From: "yebin (H)" <yebin10@huawei.com>
To: liubaolin <liubaolin12138@163.com>, <tytso@mit.edu>, <jack@suse.com>
Cc: <linux-ext4@vger.kernel.org>, <linux-kernel@vger.kernel.org>,
<wangguanyu@vivo.com>, Baolin Liu <liubaolin@kylinos.cn>
Subject: Re: [PATCH v1] jbd2: check transaction state before stopping handle
Date: Fri, 6 Mar 2026 09:20:53 +0800 [thread overview]
Message-ID: <69AA2BF5.3000403@huawei.com> (raw)

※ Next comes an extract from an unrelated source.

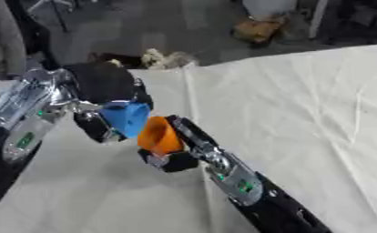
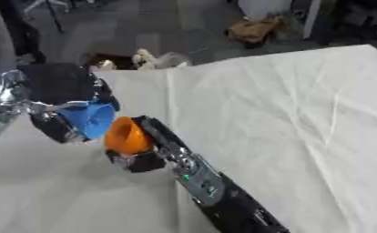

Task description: Pour the contents of one cup into another cup.

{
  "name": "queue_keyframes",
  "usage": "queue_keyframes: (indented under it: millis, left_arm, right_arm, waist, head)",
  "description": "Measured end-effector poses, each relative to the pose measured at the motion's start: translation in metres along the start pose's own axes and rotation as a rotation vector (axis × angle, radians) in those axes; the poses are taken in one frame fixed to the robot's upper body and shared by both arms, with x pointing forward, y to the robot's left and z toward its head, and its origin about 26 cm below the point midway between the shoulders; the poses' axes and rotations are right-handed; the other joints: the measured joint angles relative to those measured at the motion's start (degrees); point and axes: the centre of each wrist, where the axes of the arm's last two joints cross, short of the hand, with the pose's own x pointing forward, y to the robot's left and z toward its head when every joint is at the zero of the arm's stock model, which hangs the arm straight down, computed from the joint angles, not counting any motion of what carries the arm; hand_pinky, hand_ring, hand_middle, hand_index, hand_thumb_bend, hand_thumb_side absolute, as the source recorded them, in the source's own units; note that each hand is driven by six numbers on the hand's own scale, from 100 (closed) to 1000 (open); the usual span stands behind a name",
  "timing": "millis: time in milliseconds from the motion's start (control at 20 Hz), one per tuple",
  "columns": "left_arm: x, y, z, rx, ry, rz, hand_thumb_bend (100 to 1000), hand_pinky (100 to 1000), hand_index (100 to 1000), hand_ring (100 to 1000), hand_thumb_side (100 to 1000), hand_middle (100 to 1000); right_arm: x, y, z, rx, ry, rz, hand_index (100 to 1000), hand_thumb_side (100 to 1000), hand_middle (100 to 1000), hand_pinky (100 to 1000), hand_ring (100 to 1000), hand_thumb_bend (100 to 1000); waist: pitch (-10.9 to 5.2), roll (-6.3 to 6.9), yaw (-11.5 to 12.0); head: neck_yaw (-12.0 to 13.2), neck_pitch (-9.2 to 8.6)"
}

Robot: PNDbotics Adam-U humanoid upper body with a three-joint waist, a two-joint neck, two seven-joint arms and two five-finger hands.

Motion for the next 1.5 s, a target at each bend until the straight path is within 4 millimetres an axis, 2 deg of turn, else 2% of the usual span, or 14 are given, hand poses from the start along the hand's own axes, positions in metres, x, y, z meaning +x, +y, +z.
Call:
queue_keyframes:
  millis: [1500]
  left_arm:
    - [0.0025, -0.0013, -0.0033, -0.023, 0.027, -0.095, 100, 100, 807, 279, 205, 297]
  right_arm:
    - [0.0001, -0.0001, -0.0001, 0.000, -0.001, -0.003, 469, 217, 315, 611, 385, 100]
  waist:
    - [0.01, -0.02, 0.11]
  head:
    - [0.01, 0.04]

In-Reply-To: <e52f326a-8da2-457f-8aee-5729373b9582@163.com>
On 2026/3/5 21:11, liubaolin wrote:
>> Dear maintainers and community,
>>
>> Our customer reported a kernel crash issue. The kernel crashes in
>> stop_this_handle() with:
>> J_ASSERT(atomic_read(&transaction->t_updates) > 0);
>>
>> Crash stack:
>> Call trace:
>> stop_this_handle+0x148/0x158
>> jbd2_journal_stop+0x198/0x388
>> __ext4_journal_stop+0x70/0xf0
>> ext4_create+0x12c/0x188
>> ...
>>
>> From the vmcore dump, I found that handle->h_transaction->t_updates is
>> 0 and handle->h_transaction->t_state is T_FINISHED. This means the
>> handle is still bound to a transaction that has already completed.
>>
>> In the JBD2 commit process, once a transaction enters T_LOCKED state,
>> the commit thread waits for all associated handles to complete
>> (t_updates becomes 0). After T_LOCKED completes, the transaction
>> transitions to T_FLUSH, T_COMMIT, and eventually T_FINISHED. At this
>> point, t_updates is legitimately 0, and there should be no active
>> handles bound to this transaction.
>>
>> This appears to be a low-probability race condition that occurs under
>> high concurrency scenarios. The crash happened during ext4_create(),
I'm curious about what race condition causes this?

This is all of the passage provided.